Supplied data:
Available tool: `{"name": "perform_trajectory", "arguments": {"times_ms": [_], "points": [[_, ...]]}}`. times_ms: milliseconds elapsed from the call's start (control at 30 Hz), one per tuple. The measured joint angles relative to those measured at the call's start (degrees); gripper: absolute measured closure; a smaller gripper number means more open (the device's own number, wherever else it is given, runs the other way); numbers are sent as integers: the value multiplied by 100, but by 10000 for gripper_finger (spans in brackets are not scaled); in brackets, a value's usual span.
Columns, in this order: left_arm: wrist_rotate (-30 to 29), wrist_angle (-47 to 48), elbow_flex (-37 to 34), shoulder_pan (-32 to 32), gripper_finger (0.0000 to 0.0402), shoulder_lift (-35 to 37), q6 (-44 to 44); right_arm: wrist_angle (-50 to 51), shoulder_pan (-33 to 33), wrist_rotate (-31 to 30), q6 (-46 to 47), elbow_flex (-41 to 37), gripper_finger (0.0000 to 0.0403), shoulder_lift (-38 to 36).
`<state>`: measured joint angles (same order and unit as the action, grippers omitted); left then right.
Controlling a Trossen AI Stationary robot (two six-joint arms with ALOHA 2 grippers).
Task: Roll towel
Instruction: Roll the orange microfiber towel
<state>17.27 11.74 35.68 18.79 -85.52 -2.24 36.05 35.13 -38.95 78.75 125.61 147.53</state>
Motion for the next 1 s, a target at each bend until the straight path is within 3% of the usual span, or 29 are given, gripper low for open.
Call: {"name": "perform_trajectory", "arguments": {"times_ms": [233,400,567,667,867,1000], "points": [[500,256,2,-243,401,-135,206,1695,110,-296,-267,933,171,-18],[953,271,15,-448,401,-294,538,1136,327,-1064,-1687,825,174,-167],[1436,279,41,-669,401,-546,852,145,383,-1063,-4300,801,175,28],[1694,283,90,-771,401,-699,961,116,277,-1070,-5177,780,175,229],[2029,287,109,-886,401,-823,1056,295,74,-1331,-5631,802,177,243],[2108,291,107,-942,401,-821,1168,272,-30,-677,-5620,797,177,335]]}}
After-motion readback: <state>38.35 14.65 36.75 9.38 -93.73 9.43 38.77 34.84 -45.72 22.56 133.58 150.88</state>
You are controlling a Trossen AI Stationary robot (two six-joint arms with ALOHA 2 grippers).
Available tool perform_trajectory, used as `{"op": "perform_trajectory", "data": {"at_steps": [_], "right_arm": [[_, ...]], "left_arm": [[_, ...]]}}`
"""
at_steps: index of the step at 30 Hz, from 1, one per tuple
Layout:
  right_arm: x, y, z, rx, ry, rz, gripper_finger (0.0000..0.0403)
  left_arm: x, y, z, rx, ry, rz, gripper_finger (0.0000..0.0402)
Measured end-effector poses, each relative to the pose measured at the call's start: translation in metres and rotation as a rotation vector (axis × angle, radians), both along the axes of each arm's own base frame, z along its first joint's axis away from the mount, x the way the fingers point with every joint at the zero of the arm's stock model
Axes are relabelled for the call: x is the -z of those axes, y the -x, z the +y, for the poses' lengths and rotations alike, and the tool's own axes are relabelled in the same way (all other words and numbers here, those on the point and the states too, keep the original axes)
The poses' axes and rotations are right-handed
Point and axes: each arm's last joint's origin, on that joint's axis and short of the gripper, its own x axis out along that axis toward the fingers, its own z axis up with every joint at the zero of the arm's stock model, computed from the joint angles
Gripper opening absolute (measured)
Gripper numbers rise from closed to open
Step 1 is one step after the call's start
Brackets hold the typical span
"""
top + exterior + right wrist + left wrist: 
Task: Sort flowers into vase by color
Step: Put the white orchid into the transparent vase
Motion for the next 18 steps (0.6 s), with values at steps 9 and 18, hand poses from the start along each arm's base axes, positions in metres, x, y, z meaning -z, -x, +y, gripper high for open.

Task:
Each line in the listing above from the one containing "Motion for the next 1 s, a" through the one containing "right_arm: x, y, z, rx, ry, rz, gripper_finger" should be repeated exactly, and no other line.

Result of the exercise:
Motion for the next 1 s, a target at each bend until the straight path is within 3% of the usual span, or 29 are given, gripper low for open.
Call: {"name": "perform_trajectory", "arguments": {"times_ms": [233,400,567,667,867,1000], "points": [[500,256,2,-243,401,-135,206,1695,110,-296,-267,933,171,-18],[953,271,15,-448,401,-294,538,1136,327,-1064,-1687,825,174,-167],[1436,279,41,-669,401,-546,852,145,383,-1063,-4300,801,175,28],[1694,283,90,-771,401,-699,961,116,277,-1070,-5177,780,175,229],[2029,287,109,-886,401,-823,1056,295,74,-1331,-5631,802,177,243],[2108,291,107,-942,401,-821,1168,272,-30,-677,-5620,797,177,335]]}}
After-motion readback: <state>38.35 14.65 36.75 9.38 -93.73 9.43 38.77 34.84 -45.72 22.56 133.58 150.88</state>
You are controlling a Trossen AI Stationary robot (two six-joint arms with ALOHA 2 grippers).
Available tool perform_trajectory, used as `{"op": "perform_trajectory", "data": {"at_steps": [_], "right_arm": [[_, ...]], "left_arm": [[_, ...]]}}`
"""
at_steps: index of the step at 30 Hz, from 1, one per tuple
Layout:
  right_arm: x, y, z, rx, ry, rz, gripper_finger (0.0000..0.0403)

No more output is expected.